Collecting and Processing

An important concept to understand is the separation of collection and processing functionality. To quote the Twitter documentation:

To prevent latency problems and plan for scale, design your client with decoupled collection, processing and persistence components. The collection component should efficiently handle connecting to the Streaming API and retrieving responses, as well as reconnecting in the event of network failure, and hand-off statuses via an asynchronous queueing mechanism to application specific processing and persistence components. This component should be isolated from any subsequent downstream processing backlog or maintenance, otherwise queuing will occur in the Streaming API. Eventually your client will be disconnected, resulting in data loss.

For example, collect "raw" statuses (that is, not parsed or marshaled into your language's native object format) in one process, and pass each status into a queueing system, rotated flatfile, or database. In a second process, consume statuses from your queue or store of choice, parse them, extract the fields relevant to your application, etc. Consumers of high-volume streams should consider performing JSON and XML markup parsing in a parallel manner as the status volume is approaching the single processor throughput limit of some software stacks. End-to-end stress test your stack.

It is because of this recommendation that the only (required) method that need be implemented is enqueueStatus(). It is up to you to decide how you want to manage queueing of your raw statuses, but it is important that you just queue them and don't try to do full processing inline as this could cause your client to lag and get disconnected or (eventually) banned.

Phirehose will keep track of how long your client spends in the enqueueStatus() method and will report it every 60 seconds via log(). You need to keep this as low as possible. To reiterate, Phirehose is the collection component which handles:

"connecting to the Streaming API and retrieving responses, as well as reconnecting in the event of network failure, and hand-off statuses via an asynchronous queueing mechanism"

Methods

Implementation Required

enqueueStatus($status)

This method is called once for every status update (ie: tweet) received from the stream. The status is raw, unprocessed data in the format you asked for (recommended JSON). You need to implement this to save statuses as fast as possible. A (not very good) implementation might be:

public function enqueueStatus($status)
{
  self::$tweetCounter ++;
  $filePath = '/tmp/tweets/' . time() . '_' . self::$tweetCounter . '.tweet';
  file_put_contents($filePath, $status);
}

As of Phirehose version 0.2.2 there is an example of a simple "ghetto queue" included in the tarball (see file: ghetto-queue-collect.php and ghetto-queue-consume.php) that shows how statuses could be easily collected on to the filesystem for processing and then picked up by a separate process (consume).

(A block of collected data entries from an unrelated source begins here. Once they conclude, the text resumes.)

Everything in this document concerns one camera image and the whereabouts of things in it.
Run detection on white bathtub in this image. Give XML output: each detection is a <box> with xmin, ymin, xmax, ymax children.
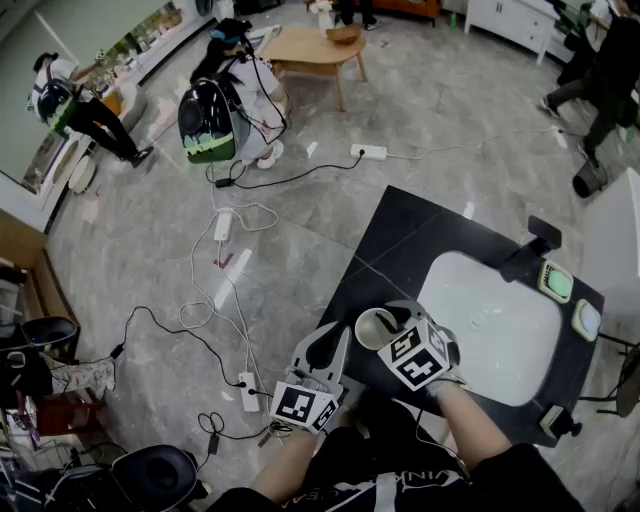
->
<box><xmin>582</xmin><ymin>167</ymin><xmax>640</xmax><ymax>321</ymax></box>

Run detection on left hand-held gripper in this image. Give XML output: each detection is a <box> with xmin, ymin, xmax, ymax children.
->
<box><xmin>269</xmin><ymin>322</ymin><xmax>352</xmax><ymax>434</ymax></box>

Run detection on grey wrist strap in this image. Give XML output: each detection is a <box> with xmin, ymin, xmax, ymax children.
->
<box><xmin>427</xmin><ymin>368</ymin><xmax>469</xmax><ymax>399</ymax></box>

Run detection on wooden coffee table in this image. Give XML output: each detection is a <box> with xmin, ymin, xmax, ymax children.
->
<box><xmin>257</xmin><ymin>27</ymin><xmax>369</xmax><ymax>112</ymax></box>

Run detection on black round bin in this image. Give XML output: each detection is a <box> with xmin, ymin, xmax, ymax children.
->
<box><xmin>22</xmin><ymin>315</ymin><xmax>80</xmax><ymax>362</ymax></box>

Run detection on white sideboard cabinet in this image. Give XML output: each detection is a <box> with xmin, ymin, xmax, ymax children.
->
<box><xmin>463</xmin><ymin>0</ymin><xmax>561</xmax><ymax>66</ymax></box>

Implementation Recommended

checkFilterPredicates()

This method is only required/desirable if you're using the filter method. It is called every ~5 seconds and is responsible for checking if filter predicates have changed for your application. See: [https://dev.twitter.com/docs/streaming-apis/parameters#track]

Phirehose does most of the hard work for you in terms of ensuring that predicate updates happen as soon as possible (but not too often). All you have to do is make calls to setTrack() and setFollow() appropriately, and Phirehose will handle the reconnection/etc. For example, it may look something like (partial example):

  public function checkFilterPredicates()
  {
    $trackIds = AppMemcache::get('TwitterTrackIds');
    if ($trackIds != $this->getTrack()) {
      $this->setTrack($trackIds);
    }
  }

(Note that AppMemcache::get() is not a native method and is just being used for illustrative purposes). See the examples/filter-reconfigure.php file for a working example of this.

log($message)

You should implement this method to handle logging in a way that's suitable for your application. The default method simply passes the message to PHP's error_log() function.

User Streams & OAuth

Some users have developed patches/extensions to Phirehose to allow the use of OAuth and UserStreams.